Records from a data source

>>>>>

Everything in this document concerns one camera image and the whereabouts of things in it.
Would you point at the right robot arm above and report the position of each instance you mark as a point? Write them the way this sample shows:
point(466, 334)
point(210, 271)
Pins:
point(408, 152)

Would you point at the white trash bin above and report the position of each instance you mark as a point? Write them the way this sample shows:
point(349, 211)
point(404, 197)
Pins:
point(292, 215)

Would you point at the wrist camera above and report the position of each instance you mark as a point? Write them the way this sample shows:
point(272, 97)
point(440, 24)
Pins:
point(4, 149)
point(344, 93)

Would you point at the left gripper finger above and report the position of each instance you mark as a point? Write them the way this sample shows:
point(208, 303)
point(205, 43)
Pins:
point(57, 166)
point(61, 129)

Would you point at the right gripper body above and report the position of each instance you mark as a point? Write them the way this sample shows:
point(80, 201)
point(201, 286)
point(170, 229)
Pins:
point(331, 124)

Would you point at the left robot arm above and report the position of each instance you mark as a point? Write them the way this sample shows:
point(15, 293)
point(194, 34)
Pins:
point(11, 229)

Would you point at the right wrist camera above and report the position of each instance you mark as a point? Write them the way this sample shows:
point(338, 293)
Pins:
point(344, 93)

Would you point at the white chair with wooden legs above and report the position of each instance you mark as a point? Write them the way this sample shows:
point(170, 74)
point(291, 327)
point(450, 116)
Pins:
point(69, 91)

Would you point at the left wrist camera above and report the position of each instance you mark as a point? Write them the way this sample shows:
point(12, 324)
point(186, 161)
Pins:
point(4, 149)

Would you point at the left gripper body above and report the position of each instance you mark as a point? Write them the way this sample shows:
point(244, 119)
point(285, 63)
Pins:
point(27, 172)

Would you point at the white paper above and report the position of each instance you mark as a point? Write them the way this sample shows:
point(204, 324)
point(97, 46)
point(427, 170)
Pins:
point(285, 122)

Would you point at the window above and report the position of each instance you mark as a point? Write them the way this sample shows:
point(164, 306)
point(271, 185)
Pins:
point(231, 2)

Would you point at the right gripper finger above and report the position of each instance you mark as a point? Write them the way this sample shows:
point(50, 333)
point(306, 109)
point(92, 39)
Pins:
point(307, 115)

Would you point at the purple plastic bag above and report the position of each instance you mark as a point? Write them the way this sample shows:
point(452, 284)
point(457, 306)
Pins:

<<<<<

* [TASK DIRECTIONS]
The entries are to be transcribed exactly, each line in full.

* [YOUR SOLUTION]
Everything in this document concerns one camera image and the whereabouts of things in it.
Would you point at the right robot arm above and report the position of each instance you mark as a point? Write them the way this sample shows:
point(466, 334)
point(210, 271)
Pins:
point(408, 152)

Would you point at the white trash bin above and report the position of each instance you mark as a point? Write them the way this sample shows:
point(349, 211)
point(404, 197)
Pins:
point(292, 215)

Would you point at the wrist camera above and report the position of each instance you mark as a point? Write them the way this sample shows:
point(272, 97)
point(440, 24)
Pins:
point(4, 149)
point(344, 93)

Would you point at the left gripper finger above and report the position of each instance you mark as a point? Write them the way this sample shows:
point(208, 303)
point(205, 43)
Pins:
point(57, 166)
point(61, 129)

Would you point at the right gripper body above and report the position of each instance you mark as a point? Write them the way this sample shows:
point(80, 201)
point(201, 286)
point(170, 229)
Pins:
point(331, 124)

Would you point at the left robot arm above and report the position of each instance you mark as a point? Write them the way this sample shows:
point(15, 293)
point(194, 34)
Pins:
point(11, 229)

Would you point at the right wrist camera above and report the position of each instance you mark as a point? Write them the way this sample shows:
point(338, 293)
Pins:
point(344, 93)

Would you point at the white chair with wooden legs above and report the position of each instance you mark as a point? Write them the way this sample shows:
point(170, 74)
point(291, 327)
point(450, 116)
Pins:
point(69, 91)

Would you point at the left wrist camera above and report the position of each instance you mark as a point? Write them the way this sample shows:
point(12, 324)
point(186, 161)
Pins:
point(4, 149)

Would you point at the left gripper body above and report the position of each instance you mark as a point? Write them the way this sample shows:
point(244, 119)
point(285, 63)
Pins:
point(27, 172)

Would you point at the white paper above and report the position of each instance you mark as a point? Write them the way this sample shows:
point(204, 324)
point(97, 46)
point(427, 170)
Pins:
point(285, 122)

Would you point at the window above and report the position of each instance you mark as a point? Write them the way this sample shows:
point(164, 306)
point(271, 185)
Pins:
point(231, 2)

Would you point at the right gripper finger above and report the position of each instance you mark as a point? Write them the way this sample shows:
point(50, 333)
point(306, 109)
point(92, 39)
Pins:
point(307, 115)

Would you point at the purple plastic bag above and report the position of each instance you mark as a point? Write them the way this sample shows:
point(452, 284)
point(457, 306)
Pins:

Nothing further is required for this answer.